BARRERAS
DIVISORIAS
En
San Telmo y sus alrededores Nº 12
Abril
1998
Hace
un año comenzamos En San Telmo y sus alrededores. El proyecto,
con el apoyo de los lectores, se ha transformado en uno de los pocos
espacios de expresión e información vinculados al barrio. A través de
los sucesivos números hemos procurado dar cuenta de lo relacionado con
la historia y la actualidad de esta zona.
Este
emprendimiento y el constante crecimiento de esta publicación, han sido
posible por el interés de los vecinos y el auspicio de los comerciantes
del barrio. Este número lo celebramos con más páginas que incluyen el
primer suplemento especial del periódico: El ConSentido.
En
épocas de plena globalización, rescatar y revalorizar las expresiones
y vínculos locales es un intento de evitar que se pierda la necesaria
pluralidad de voces. La búsqueda de la diversidad, en este caso relacionada
a un medio de comunicación, es un pequeño avance para contrarrestrar
al proceso de concentración económica que se está dando en casi todos
los ámbitos.
Informar
sobre noticias locales es uno de los objetivos que En San Telmo y
sus alrededores se propuso a lo largo de su primer año. Por supuesto,
no se puede ignorar que el barrio está inserto en un contexto social
que nos afecta a todos. En la integración en el barrio, se hace posible
establecer vínculos y observar realidades relacionadas con el presente.

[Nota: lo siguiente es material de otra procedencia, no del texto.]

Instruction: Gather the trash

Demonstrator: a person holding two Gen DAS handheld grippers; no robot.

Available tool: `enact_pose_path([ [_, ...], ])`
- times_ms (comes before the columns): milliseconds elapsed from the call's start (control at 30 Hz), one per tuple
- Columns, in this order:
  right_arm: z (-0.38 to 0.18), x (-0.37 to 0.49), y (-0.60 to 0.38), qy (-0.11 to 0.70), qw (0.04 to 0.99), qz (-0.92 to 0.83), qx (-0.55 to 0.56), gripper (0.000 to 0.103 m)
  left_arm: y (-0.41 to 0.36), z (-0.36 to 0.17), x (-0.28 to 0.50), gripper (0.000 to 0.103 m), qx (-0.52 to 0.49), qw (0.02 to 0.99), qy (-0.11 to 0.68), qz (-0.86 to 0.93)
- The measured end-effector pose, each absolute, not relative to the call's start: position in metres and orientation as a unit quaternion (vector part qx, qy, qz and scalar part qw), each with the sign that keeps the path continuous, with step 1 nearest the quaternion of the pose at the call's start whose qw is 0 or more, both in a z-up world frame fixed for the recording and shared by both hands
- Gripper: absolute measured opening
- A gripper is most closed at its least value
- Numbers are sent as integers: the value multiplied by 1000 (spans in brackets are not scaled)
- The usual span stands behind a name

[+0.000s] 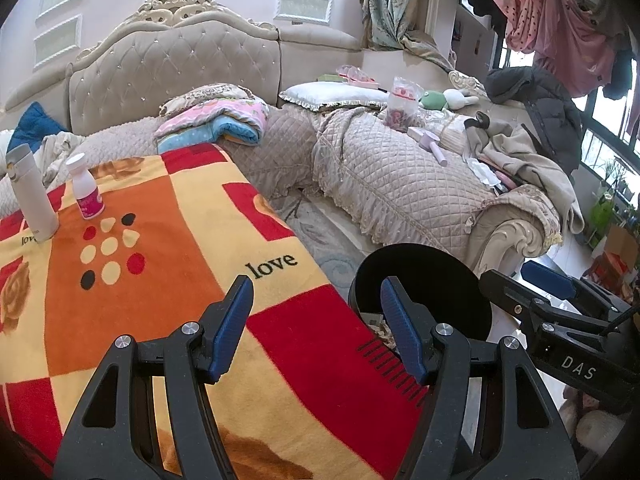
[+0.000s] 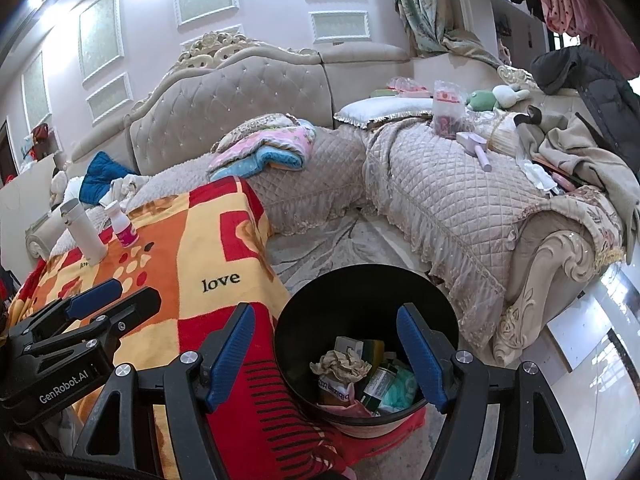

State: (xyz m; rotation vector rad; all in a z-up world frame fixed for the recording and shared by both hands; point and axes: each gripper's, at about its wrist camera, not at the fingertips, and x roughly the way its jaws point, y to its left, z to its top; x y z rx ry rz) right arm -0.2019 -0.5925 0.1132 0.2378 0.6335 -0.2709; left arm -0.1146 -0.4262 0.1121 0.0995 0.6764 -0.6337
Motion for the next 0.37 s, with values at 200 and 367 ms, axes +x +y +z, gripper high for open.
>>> enact_pose_path([
  [200, 111, -201, -593, 315, 933, -132, 116, 72, -427, 108, -118, 65, 49, 894, 317, -313],
  [367, 111, -200, -592, 318, 932, -131, 114, 72, -424, 107, -117, 65, 48, 896, 316, -310],
])
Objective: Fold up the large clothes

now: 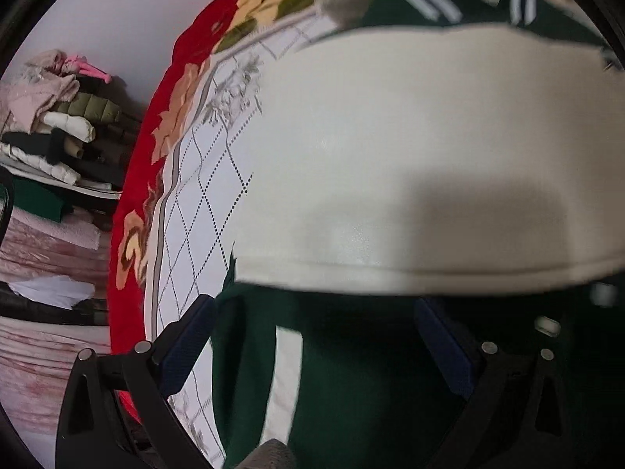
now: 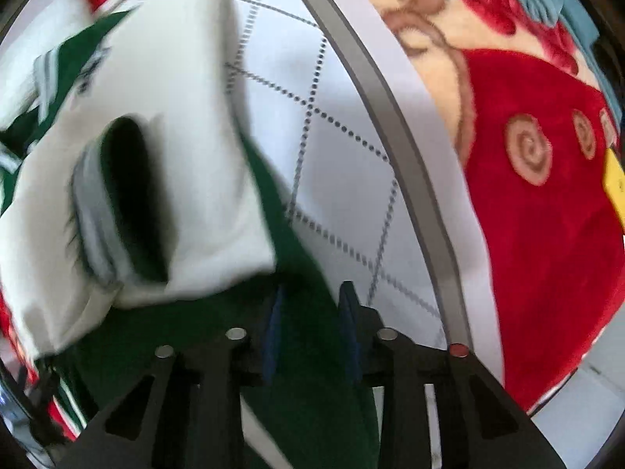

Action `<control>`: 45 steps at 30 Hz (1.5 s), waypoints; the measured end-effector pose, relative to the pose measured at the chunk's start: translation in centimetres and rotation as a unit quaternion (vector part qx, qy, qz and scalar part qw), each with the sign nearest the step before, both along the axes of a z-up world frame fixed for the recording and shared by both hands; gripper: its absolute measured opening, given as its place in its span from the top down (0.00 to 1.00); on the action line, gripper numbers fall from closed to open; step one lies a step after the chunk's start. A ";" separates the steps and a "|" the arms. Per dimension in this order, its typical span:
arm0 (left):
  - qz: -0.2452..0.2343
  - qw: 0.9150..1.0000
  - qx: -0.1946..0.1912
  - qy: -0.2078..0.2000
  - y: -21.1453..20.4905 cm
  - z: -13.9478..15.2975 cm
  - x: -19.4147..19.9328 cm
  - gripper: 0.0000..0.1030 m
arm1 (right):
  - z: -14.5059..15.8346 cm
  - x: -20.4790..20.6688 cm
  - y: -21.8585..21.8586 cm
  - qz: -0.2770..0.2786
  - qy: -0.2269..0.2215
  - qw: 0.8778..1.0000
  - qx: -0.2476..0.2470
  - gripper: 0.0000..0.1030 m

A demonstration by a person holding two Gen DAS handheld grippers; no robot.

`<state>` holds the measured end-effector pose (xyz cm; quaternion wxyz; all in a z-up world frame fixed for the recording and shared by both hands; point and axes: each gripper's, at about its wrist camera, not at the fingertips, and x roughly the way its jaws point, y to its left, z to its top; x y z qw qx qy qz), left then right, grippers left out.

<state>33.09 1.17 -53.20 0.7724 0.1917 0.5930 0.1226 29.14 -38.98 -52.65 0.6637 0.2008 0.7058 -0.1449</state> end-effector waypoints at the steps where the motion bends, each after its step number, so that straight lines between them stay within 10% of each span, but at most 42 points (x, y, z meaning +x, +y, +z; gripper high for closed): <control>1: -0.001 1.000 -0.006 -0.003 -0.6 0.9 -0.8 0.00 | 1.2 -0.8 0.4 0.008 0.001 1.000 0.011 0.67; 8: 0.000 0.999 0.025 0.020 -3.6 3.0 -9.0 0.00 | 4.0 -6.4 3.6 0.071 0.020 0.992 0.107 0.59; 14: 0.101 0.986 0.102 0.083 -2.3 -0.4 -15.9 0.00 | 2.0 -6.7 12.7 0.138 0.050 0.954 0.260 0.59; 20: 0.233 0.959 0.131 0.098 1.8 -0.7 -20.6 0.00 | -1.1 -10.1 21.7 0.268 0.067 0.944 0.180 0.41; 21: 0.245 0.956 0.129 0.097 2.3 -0.7 -21.1 0.00 | -2.2 -10.8 21.7 0.282 0.080 0.943 0.161 0.47; 22: 0.254 0.955 0.125 0.093 2.7 -0.7 -21.6 0.00 | -3.1 -11.4 21.6 0.278 0.083 0.944 0.155 0.81; 23: 0.258 0.954 0.122 0.090 2.9 -0.6 -21.9 0.00 | -3.5 -11.8 21.8 0.269 0.081 0.947 0.156 0.88; 28: 0.268 0.956 0.101 0.062 3.4 -0.3 -23.7 0.00 | 2.4 -12.5 23.9 0.308 -0.009 0.932 0.191 0.95; 32: 0.250 0.963 0.082 0.060 2.5 -0.6 -23.8 0.00 | -2.6 -13.8 22.0 0.347 0.100 0.915 0.180 0.82; 36: 0.214 0.974 0.077 0.026 0.5 1.1 -22.9 0.00 | 1.2 -12.8 19.1 0.303 0.058 0.927 0.213 0.81; 40: 0.175 0.983 0.055 0.008 -3.4 2.1 -21.4 0.00 | 5.9 -13.0 13.4 0.278 -0.012 0.941 0.191 0.49; 45: 0.122 0.991 0.053 -0.003 -9.2 3.3 -20.5 0.00 | 7.3 -14.2 6.0 0.255 -0.024 0.950 0.178 0.49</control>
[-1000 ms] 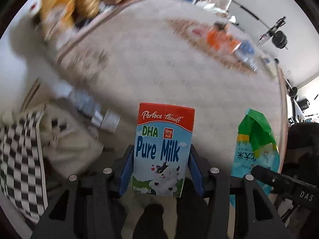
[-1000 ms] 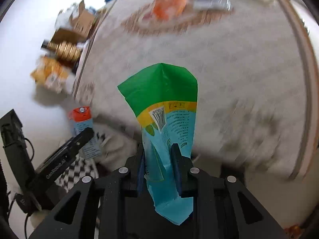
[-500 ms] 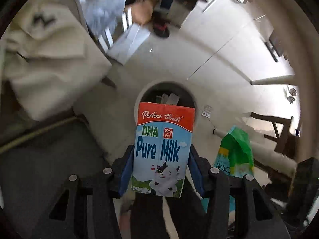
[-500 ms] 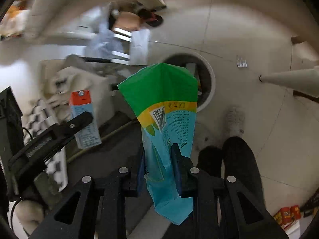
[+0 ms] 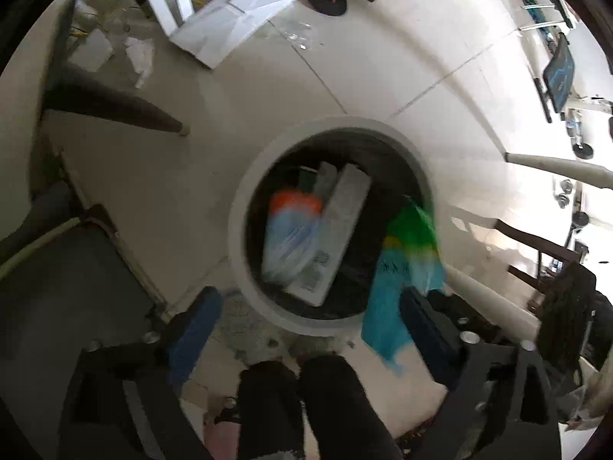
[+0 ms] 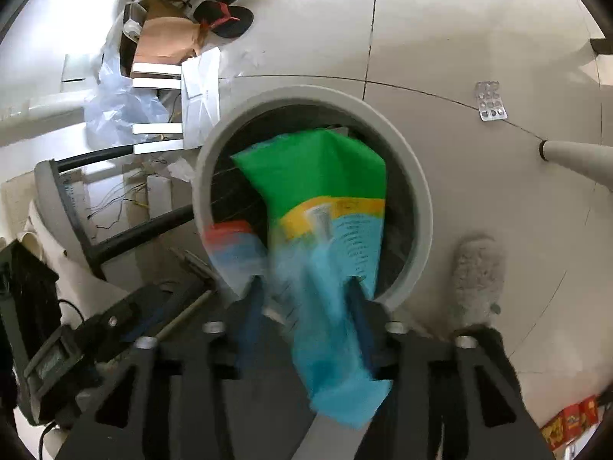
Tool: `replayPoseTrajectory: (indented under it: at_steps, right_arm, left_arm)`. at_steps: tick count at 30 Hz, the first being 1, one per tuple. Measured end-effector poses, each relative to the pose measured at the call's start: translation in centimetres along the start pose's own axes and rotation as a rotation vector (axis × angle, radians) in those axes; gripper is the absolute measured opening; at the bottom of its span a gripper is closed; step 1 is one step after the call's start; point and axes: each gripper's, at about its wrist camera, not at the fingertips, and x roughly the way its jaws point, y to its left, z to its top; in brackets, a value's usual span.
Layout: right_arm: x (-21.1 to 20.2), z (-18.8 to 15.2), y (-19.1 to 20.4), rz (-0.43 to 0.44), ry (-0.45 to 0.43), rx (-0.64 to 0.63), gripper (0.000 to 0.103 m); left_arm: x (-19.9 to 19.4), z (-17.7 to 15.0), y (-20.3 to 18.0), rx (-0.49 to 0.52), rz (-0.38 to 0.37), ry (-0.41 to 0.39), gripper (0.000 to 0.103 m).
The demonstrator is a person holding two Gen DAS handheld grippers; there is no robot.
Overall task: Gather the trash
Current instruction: 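Carry the carton and bag to the bin and open both grippers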
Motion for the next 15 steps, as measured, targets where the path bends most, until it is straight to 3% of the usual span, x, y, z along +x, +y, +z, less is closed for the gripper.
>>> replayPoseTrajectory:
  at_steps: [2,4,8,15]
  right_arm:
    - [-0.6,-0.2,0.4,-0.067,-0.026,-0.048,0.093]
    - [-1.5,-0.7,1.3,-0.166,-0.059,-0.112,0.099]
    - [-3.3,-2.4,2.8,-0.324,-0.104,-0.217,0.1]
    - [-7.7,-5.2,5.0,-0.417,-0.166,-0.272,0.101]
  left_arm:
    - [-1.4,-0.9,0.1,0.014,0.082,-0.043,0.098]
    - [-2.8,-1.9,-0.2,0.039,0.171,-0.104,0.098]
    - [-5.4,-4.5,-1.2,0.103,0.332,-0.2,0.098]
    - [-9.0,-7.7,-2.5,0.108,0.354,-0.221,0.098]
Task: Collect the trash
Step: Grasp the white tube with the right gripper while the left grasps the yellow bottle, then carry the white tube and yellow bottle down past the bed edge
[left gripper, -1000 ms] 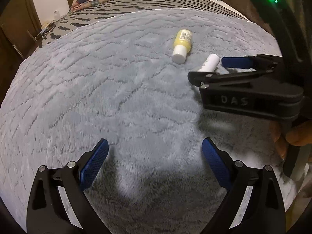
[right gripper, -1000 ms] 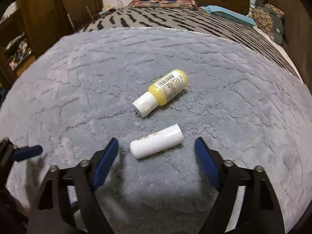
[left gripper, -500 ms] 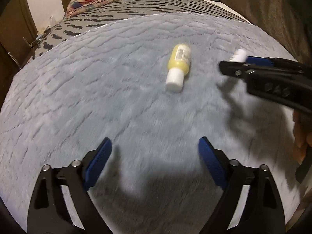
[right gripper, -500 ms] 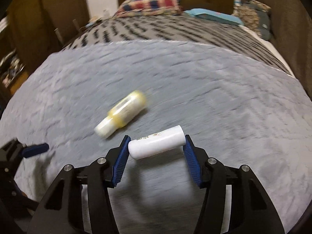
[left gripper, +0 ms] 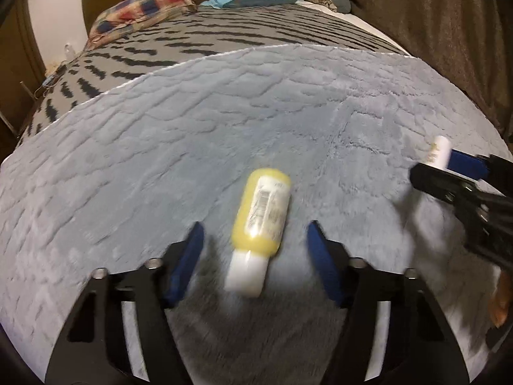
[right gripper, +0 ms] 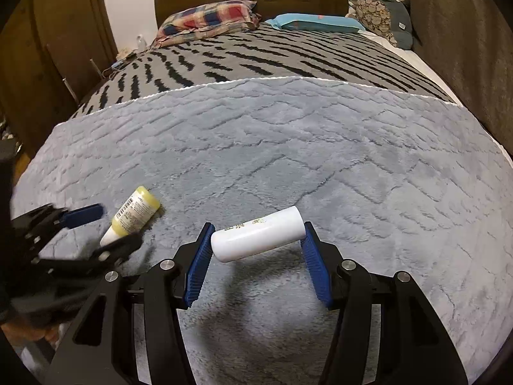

Esa cotidianeidad, las vivencias y los sentimientos colectivos pocas
veces son escuchados o interpretados por los poderes públicos.
El
resultado es exclusión y apatía. Hay una contradicción entre los múltiples
discursos de dirigentes que estimulan la participación y la falta de
respuestas cuando ésta se produce. Lamentablemente, esto produce escepticismo
en buena parte de la población. Un efecto es la pérdida de identidad
y no sentir como propios símbolos colectivos. En contraposición se busca
imponerlos, no por el convencimiento sino por barreras divisorias.
Ultimamente
el gobierno de la Ciudad se ha encargado de enrejar árboles, plazas
y parques. En San Telmo lo podemos observar en la plaza de San Juan
y Tacuarí y en el Parque Lezama. Juegos y bustos han sido puestos en
prisión (¿Cuál habrá sido su delito?). En otras partes de la Ciudad
directamente se enrejó toda la entrada, como en la plazoleta Roberto
Arlt. Argumentando la falta de cuidado y la destrucción -provocadas
entre otras cosas por pintadas o robos- , se ha decidido "encarcelar",
cercando con fierros, espacios públicos.
Estas
rejas son un símbolo nefasto de la sociedad: sin imaginación para buscar
otras soluciones, dividen lugares y monumentos que fueron construidos
para el disfrute de todos. Ponen obstáculos al acceso. Generan distancia
entre las obras (puestas o construidas en su origen con la idea de que
sean integradoras y creen un ámbito de pertenencia e identidad) y la
gente. A partir de ahora, los habitantes ven "obras presas"
en vez de creaciones artísticas ilustres.
En
defensa del Parque Lezama, un grupo de vecinos se ha opuesto, juntando
firmas, al enrejamiento total de uno de los espacios verdes más importantes
de la ciudad. Su accionar ha frustrado, por el momento, la iniciativa
consistente en limitar la entrada al parque en determinados horarios.
Lo
que ocurre en el país y en el mundo inciden, en mayor o menor medida,
en la ciudad, en el barrio y en sus habitantes. Las medidas públicas
tomadas por economistas, tecnócratas y funcionarios de turno, afectan
al conjunto de la población. Muchas veces desde el oficialismo, siguiendo
las recetas del poder económico, se niega, se desconoce o no se ofrecen
respuestas a problemas que afectan a amplias capas sociales. Mientras
las continuas "inspecciones" para observar el rumbo de la
economía siguen exigiendo mayor ajuste para solucionar el déficit fiscal,
los efectos de estas políticas se hacen sentir y generan persistentes
reclamos.
Un
claro ejemplo es el que vienen dando los docentes: desde hace un año
la Carpa Blanca instalada en el Congreso es un símbolo del descontento
social. Casi todo el pueblo apoya a los maestros y la multitudinaria
movilización que se realizó en el mes de marzo para defender la dignidad
de la educación, es una clara señal de que las demandas sociales no
están siendo del todo acompañadas por los legisladores. La masiva marcha
de apoyo mostró que la desmovilización y la indiferencia son relativas,
que cuando la sociedad percibe la justicia de una causa no se aburre
de ella ni la abandona. Esperemos que los dirigentes interpreten los
sentimientos de la gente y obren en consecuencia, que se den cuenta
que la historia continúa con o sin ellos porque la hacemos entre todos.